- What the task asks -
A verbatim repeat of the records beneath this line is needed.

"""

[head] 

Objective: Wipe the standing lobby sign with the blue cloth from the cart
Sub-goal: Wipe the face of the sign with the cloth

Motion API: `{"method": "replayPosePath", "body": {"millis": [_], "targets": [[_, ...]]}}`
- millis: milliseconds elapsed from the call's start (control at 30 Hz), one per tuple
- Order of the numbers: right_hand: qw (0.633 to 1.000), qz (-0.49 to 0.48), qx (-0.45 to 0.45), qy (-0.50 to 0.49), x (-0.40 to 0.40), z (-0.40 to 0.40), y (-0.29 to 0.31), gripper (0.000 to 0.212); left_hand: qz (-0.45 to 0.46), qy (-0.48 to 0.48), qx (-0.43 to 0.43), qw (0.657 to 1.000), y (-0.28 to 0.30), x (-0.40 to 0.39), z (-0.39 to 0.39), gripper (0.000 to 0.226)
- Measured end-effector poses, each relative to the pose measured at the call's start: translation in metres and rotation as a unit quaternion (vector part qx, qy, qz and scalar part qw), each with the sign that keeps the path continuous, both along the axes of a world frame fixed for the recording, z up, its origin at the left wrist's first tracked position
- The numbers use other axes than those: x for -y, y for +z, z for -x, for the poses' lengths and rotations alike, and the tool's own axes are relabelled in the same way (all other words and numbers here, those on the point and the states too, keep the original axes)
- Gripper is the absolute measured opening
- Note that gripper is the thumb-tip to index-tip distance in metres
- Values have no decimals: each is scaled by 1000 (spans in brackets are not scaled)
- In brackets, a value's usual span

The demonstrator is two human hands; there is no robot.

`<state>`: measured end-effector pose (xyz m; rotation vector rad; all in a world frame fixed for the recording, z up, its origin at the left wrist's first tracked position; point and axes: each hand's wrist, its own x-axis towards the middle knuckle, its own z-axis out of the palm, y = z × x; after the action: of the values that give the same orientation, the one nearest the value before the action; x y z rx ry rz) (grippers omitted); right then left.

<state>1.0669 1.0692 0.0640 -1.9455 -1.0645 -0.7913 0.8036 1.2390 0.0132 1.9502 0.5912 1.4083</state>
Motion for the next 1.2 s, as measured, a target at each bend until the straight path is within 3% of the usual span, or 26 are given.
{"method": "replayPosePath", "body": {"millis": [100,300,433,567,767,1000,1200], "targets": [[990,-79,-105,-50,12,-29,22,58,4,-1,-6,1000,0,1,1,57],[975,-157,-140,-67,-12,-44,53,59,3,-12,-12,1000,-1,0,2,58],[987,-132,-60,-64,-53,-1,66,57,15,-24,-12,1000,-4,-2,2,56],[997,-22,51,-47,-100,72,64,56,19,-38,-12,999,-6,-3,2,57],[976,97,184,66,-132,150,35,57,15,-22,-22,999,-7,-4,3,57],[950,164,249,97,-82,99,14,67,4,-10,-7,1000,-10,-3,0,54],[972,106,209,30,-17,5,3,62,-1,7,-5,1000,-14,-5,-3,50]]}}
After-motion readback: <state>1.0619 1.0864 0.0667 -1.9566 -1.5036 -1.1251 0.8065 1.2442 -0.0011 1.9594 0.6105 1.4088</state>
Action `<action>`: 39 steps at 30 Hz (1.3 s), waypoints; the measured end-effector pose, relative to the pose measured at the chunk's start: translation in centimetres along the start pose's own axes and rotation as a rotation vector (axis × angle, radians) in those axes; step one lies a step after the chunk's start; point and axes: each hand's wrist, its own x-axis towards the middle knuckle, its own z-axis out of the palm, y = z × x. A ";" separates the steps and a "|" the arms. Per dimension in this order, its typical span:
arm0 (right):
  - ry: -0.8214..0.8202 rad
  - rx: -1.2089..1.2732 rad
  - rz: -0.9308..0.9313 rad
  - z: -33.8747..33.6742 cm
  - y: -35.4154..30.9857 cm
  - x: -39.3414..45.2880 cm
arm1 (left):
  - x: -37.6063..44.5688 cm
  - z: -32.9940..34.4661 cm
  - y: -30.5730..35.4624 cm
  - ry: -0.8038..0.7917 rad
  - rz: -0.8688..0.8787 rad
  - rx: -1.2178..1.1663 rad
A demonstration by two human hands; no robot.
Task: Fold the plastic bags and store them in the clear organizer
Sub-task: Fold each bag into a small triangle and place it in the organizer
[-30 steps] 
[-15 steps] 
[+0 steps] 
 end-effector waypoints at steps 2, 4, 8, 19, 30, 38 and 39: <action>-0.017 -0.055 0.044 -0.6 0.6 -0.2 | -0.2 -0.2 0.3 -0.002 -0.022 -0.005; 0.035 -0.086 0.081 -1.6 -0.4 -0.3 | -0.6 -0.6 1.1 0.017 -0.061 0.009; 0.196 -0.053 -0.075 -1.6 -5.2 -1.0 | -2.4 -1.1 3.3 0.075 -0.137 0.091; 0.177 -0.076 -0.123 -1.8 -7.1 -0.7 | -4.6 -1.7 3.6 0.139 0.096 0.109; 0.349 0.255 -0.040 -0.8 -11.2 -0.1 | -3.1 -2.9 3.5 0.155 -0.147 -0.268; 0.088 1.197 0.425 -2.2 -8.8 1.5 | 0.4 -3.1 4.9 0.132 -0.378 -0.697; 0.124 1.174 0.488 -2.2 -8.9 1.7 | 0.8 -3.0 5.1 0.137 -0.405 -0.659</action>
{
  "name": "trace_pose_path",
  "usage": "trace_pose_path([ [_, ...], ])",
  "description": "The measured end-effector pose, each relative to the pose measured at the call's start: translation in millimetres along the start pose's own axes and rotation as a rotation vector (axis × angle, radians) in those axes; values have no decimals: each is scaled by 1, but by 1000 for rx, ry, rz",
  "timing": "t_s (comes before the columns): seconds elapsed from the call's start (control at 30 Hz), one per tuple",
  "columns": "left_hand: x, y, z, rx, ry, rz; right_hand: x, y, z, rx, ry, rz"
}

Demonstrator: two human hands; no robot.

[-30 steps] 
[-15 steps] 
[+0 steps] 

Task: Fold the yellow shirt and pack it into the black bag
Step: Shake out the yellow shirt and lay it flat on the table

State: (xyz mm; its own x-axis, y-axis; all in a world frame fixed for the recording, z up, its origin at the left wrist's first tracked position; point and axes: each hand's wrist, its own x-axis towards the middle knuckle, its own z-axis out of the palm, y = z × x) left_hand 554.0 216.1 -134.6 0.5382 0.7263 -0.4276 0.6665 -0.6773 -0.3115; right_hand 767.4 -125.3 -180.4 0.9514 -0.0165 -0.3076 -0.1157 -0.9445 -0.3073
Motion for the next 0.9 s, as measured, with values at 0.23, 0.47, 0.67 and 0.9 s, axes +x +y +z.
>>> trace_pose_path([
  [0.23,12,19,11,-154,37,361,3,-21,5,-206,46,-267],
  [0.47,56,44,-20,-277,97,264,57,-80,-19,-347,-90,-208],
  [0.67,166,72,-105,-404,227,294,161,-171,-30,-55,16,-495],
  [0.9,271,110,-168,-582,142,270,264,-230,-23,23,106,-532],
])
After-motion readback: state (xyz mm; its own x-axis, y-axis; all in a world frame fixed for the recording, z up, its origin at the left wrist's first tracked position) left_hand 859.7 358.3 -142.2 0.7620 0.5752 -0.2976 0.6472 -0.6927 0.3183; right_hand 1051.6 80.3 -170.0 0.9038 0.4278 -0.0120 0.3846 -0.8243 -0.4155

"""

- Final answer -
[head] 

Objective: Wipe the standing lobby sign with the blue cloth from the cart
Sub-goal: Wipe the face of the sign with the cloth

Motion API: `{"method": "replayPosePath", "body": {"millis": [_], "targets": [[_, ...]]}}`
- millis: milliseconds elapsed from the call's start (control at 30 Hz), one per tuple
- Order of the numbers: right_hand: qw (0.633 to 1.000), qz (-0.49 to 0.48), qx (-0.45 to 0.45), qy (-0.50 to 0.49), x (-0.40 to 0.40), z (-0.40 to 0.40), y (-0.29 to 0.31), gripper (0.000 to 0.212); left_hand: qz (-0.45 to 0.46), qy (-0.48 to 0.48), qx (-0.43 to 0.43), qw (0.657 to 1.000), y (-0.28 to 0.30), x (-0.40 to 0.39), z (-0.39 to 0.39), gripper (0.000 to 0.226)
- Measured end-effector poses, each relative to the pose measured at the call's start: translation in metres and rotation as a unit quaternion (vector part qx, qy, qz and scalar part qw), each with the sign that keeps the path continuous, both along the axes of a world frame fixed for the recording, z up, its origin at the left wrist's first tracked position
- The numbers use other axes than those: x for -y, y for +z, z for -x, for the poses' lengths and rotations alike, and the tool's own axes are relabelled in the same way (all other words and numbers here, those on the point and the states too, keep the original axes)
- Gripper is the absolute measured opening
- Note that gripper is the thumb-tip to index-tip distance in metres
- Values have no decimals: each is scaled by 1000 (spans in brackets are not scaled)
- In brackets, a value's usual span

The demonstrator is two human hands; there is no robot.

`<state>`: measured end-effector pose (xyz m; rotation vector rad; all in a world frame fixed for the recording, z up, its origin at the left wrist's first tracked position; point and axes: each hand's wrist, its own x-axis towards the middle knuckle, its own z-axis out of the palm, y = z × x; after the action: of the values that give the same orientation, the one nearest the value before the action; x y z rx ry rz) (grippers omitted); right then left.

<state>1.0669 1.0692 0.0640 -1.9455 -1.0645 -0.7913 0.8036 1.2390 0.0132 1.9502 0.5912 1.4083</state>
Motion for the next 1.2 s, as measured, a target at each bend until the straight path is within 3% of the usual span, or 26 are given.
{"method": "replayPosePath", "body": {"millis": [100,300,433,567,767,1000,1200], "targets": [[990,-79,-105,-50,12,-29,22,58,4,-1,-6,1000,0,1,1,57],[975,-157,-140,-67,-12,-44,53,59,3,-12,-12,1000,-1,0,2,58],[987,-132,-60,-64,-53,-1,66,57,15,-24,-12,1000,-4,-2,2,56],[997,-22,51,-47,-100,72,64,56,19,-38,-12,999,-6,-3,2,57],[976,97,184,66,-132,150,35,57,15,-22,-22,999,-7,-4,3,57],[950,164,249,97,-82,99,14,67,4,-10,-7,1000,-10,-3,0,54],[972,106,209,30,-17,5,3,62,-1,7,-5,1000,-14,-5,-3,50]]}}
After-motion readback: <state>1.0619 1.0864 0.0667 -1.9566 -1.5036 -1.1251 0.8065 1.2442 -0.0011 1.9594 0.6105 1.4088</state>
Action `<action>`: 39 steps at 30 Hz (1.3 s), waypoints; the measured end-effector pose, relative to the pose measured at the chunk's start: translation in centimetres along the start pose's own axes and rotation as a rotation vector (axis × angle, radians) in those axes; step one lies a step after the chunk's start; point and axes: each hand's wrist, its own x-axis towards the middle knuckle, its own z-axis out of the palm, y = z × x. A ";" separates the steps and a "|" the arms. Per dimension in this order, its typical span:
arm0 (right):
  - ry: -0.8214..0.8202 rad
  - rx: -1.2089..1.2732 rad
  - rz: -0.9308..0.9313 rad
  - z: -33.8747..33.6742 cm
  - y: -35.4154..30.9857 cm
  - x: -39.3414..45.2880 cm
arm1 (left):
  - x: -37.6063..44.5688 cm
  - z: -32.9940..34.4661 cm
  - y: -30.5730..35.4624 cm
  - ry: -0.8038..0.7917 rad
  - rz: -0.8688..0.8787 rad
  - rx: -1.2178..1.1663 rad
A demonstration by two human hands; no robot.
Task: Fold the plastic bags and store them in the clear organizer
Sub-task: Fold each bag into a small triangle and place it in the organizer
[-30 steps] 
[-15 steps] 
[+0 steps] 
 end-effector waypoints at steps 2, 4, 8, 19, 30, 38 and 39: <action>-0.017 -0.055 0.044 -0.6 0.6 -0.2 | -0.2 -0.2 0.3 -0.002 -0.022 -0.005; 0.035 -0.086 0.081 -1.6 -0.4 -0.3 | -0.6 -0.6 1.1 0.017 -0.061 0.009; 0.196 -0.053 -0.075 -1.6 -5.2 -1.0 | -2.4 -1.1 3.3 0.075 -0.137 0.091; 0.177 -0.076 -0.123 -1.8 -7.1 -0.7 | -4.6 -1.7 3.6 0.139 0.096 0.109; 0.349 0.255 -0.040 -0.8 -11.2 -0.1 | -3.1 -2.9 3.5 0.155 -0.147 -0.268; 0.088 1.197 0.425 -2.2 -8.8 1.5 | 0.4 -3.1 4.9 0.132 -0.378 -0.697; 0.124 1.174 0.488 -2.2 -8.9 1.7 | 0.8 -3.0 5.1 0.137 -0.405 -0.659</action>
{
  "name": "trace_pose_path",
  "usage": "trace_pose_path([ [_, ...], ])",
  "description": "The measured end-effector pose, each relative to the pose measured at the call's start: translation in millimetres along the start pose's own axes and rotation as a rotation vector (axis × angle, radians) in those axes; values have no decimals: each is scaled by 1, but by 1000 for rx, ry, rz",
  "timing": "t_s (comes before the columns): seconds elapsed from the call's start (control at 30 Hz), one per tuple",
  "columns": "left_hand: x, y, z, rx, ry, rz; right_hand: x, y, z, rx, ry, rz"
}

Demonstrator: two human hands; no robot.

[-30 steps] 
[-15 steps] 
[+0 steps] 

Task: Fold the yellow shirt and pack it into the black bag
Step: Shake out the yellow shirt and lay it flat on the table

State: (xyz mm; its own x-axis, y-axis; all in a world frame fixed for the recording, z up, its origin at the left wrist's first tracked position; point and axes: each hand's wrist, its own x-axis towards the middle knuckle, its own z-axis out of the palm, y = z × x) left_hand 554.0 216.1 -134.6 0.5382 0.7263 -0.4276 0.6665 -0.6773 -0.3115; right_hand 767.4 -125.3 -180.4 0.9514 -0.0165 -0.3076 -0.1157 -0.9445 -0.3073
Motion for the next 0.9 s, as measured, with values at 0.23, 0.47, 0.67 and 0.9 s, axes +x +y +z.
>>> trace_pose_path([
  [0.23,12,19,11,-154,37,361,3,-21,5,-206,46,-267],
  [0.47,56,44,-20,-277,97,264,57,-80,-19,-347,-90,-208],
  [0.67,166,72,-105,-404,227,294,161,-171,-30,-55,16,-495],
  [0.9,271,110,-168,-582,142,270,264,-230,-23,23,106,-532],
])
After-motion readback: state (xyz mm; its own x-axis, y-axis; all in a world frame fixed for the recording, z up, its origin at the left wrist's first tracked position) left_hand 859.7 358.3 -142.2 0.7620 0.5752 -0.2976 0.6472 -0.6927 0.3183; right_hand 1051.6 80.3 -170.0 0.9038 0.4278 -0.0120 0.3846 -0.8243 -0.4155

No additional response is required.